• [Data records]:

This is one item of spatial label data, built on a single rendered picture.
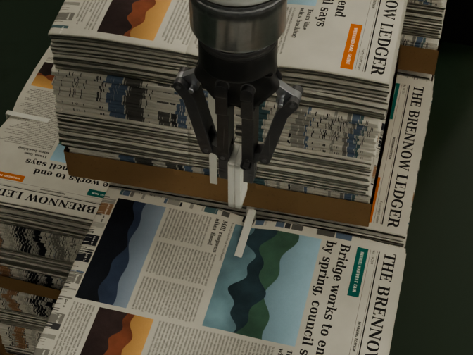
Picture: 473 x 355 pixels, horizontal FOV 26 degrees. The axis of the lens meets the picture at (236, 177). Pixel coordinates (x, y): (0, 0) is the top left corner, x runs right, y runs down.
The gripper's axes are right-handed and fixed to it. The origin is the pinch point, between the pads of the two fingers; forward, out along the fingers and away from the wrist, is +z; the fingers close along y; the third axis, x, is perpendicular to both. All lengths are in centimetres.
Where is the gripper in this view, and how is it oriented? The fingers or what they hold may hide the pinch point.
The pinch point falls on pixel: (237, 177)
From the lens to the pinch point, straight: 110.0
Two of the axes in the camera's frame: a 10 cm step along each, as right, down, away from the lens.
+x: -2.4, 7.1, -6.6
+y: -9.7, -1.8, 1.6
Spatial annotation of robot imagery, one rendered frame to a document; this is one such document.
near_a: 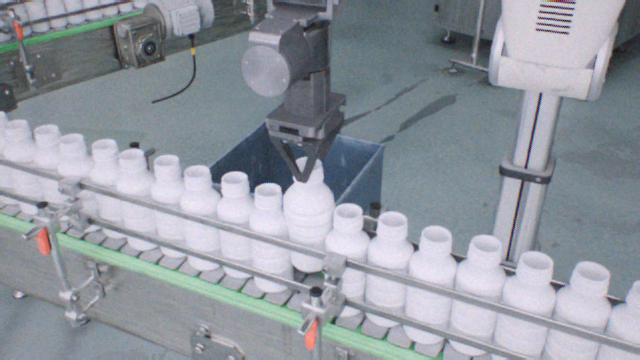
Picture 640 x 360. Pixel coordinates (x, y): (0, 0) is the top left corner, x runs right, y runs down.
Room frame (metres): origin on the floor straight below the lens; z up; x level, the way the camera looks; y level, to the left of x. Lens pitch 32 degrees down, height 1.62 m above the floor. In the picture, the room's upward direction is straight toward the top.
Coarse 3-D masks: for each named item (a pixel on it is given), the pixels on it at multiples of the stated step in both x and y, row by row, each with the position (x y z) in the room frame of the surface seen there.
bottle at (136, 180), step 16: (128, 160) 0.79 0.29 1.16; (144, 160) 0.81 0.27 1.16; (128, 176) 0.79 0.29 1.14; (144, 176) 0.80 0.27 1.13; (128, 192) 0.78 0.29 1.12; (144, 192) 0.78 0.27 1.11; (128, 208) 0.78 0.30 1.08; (144, 208) 0.78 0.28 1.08; (128, 224) 0.78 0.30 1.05; (144, 224) 0.78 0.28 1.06; (128, 240) 0.79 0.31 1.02
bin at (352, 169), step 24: (240, 144) 1.24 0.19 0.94; (264, 144) 1.34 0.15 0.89; (336, 144) 1.28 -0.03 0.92; (360, 144) 1.26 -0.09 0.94; (384, 144) 1.23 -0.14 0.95; (216, 168) 1.15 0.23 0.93; (240, 168) 1.24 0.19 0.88; (264, 168) 1.34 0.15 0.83; (288, 168) 1.34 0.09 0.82; (336, 168) 1.28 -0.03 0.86; (360, 168) 1.25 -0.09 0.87; (336, 192) 1.28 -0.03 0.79; (360, 192) 1.11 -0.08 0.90
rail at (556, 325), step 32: (0, 160) 0.88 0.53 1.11; (0, 192) 0.90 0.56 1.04; (96, 192) 0.80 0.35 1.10; (96, 224) 0.81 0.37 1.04; (224, 224) 0.70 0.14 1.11; (192, 256) 0.73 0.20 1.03; (320, 256) 0.64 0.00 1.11; (448, 288) 0.57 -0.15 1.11; (416, 320) 0.58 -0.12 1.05; (544, 320) 0.52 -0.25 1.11; (512, 352) 0.53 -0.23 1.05
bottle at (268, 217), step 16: (256, 192) 0.70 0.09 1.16; (272, 192) 0.72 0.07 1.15; (256, 208) 0.70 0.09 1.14; (272, 208) 0.69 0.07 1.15; (256, 224) 0.69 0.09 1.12; (272, 224) 0.68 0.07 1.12; (256, 240) 0.68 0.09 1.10; (288, 240) 0.69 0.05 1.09; (256, 256) 0.69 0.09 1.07; (272, 256) 0.68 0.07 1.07; (288, 256) 0.69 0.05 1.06; (272, 272) 0.68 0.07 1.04; (288, 272) 0.69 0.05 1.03; (272, 288) 0.68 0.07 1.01
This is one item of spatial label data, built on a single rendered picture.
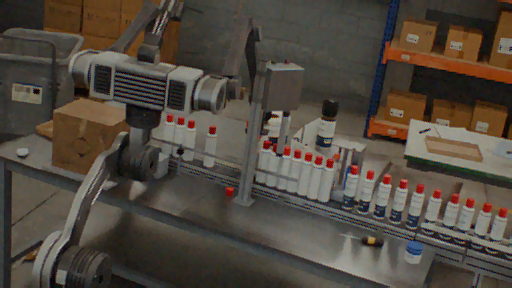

• [WHAT YOU HAVE TO DO]:
Set out every record exactly, images excluded.

• [YOUR SOLUTION]:
This is one item of spatial label data, built on a single rendered picture.
Picture: 473 x 355 pixels, horizontal FOV 26 degrees. The axis of the lens meets the picture at (236, 177). Pixel coordinates (x, y): (0, 0) is the top left corner, x runs right, y runs down.
The gripper's axes are right-handed and fixed to it. The origin is the pinch point, between the pads of the two fingers; forward, out along the fingers and away from the wrist, is +z; the fingers close along y; the third axis, x, is perpendicular to both. All lengths are in centimetres.
Where is the gripper in this view, and how is it oriented? The fingers or what they hold may hide the pinch point.
The pinch point falls on pixel: (237, 177)
From the lens to the pinch point, straight: 110.0
Two of the axes in the camera's frame: a 10 cm step along each, as right, down, away from the lens.
+x: -2.4, 7.1, -6.6
+y: -9.7, -1.8, 1.6
Spatial annotation of robot imagery, one rendered frame to a document; this is one such document.
near_a: 
Picture 640 x 360. Pixel coordinates (x, y): (0, 0) is the top left corner, x runs right, y runs down.
Room frame (metres): origin on the floor straight below the lens; z up; x level, the way the camera looks; y level, to the left of x. Lens pitch 32 degrees down, height 1.62 m above the floor. In the picture, the room's upward direction is straight toward the top.
Coarse 3-D masks: for each named item (a pixel on it is given), the pixels on it at multiples of the stated step in both x and y, row by row, each with the position (x y z) in the room frame of the surface seen there.
bottle at (136, 180), step 16: (128, 160) 0.79 0.29 1.16; (144, 160) 0.81 0.27 1.16; (128, 176) 0.79 0.29 1.14; (144, 176) 0.80 0.27 1.13; (128, 192) 0.78 0.29 1.12; (144, 192) 0.78 0.27 1.11; (128, 208) 0.78 0.30 1.08; (144, 208) 0.78 0.28 1.08; (128, 224) 0.78 0.30 1.05; (144, 224) 0.78 0.28 1.06; (128, 240) 0.79 0.31 1.02
bin at (352, 169), step 24: (240, 144) 1.24 0.19 0.94; (264, 144) 1.34 0.15 0.89; (336, 144) 1.28 -0.03 0.92; (360, 144) 1.26 -0.09 0.94; (384, 144) 1.23 -0.14 0.95; (216, 168) 1.15 0.23 0.93; (240, 168) 1.24 0.19 0.88; (264, 168) 1.34 0.15 0.83; (288, 168) 1.34 0.09 0.82; (336, 168) 1.28 -0.03 0.86; (360, 168) 1.25 -0.09 0.87; (336, 192) 1.28 -0.03 0.79; (360, 192) 1.11 -0.08 0.90
rail at (556, 325), step 32: (0, 160) 0.88 0.53 1.11; (0, 192) 0.90 0.56 1.04; (96, 192) 0.80 0.35 1.10; (96, 224) 0.81 0.37 1.04; (224, 224) 0.70 0.14 1.11; (192, 256) 0.73 0.20 1.03; (320, 256) 0.64 0.00 1.11; (448, 288) 0.57 -0.15 1.11; (416, 320) 0.58 -0.12 1.05; (544, 320) 0.52 -0.25 1.11; (512, 352) 0.53 -0.23 1.05
bottle at (268, 217), step 16: (256, 192) 0.70 0.09 1.16; (272, 192) 0.72 0.07 1.15; (256, 208) 0.70 0.09 1.14; (272, 208) 0.69 0.07 1.15; (256, 224) 0.69 0.09 1.12; (272, 224) 0.68 0.07 1.12; (256, 240) 0.68 0.09 1.10; (288, 240) 0.69 0.05 1.09; (256, 256) 0.69 0.09 1.07; (272, 256) 0.68 0.07 1.07; (288, 256) 0.69 0.05 1.06; (272, 272) 0.68 0.07 1.04; (288, 272) 0.69 0.05 1.03; (272, 288) 0.68 0.07 1.01
This is one item of spatial label data, built on a single rendered picture.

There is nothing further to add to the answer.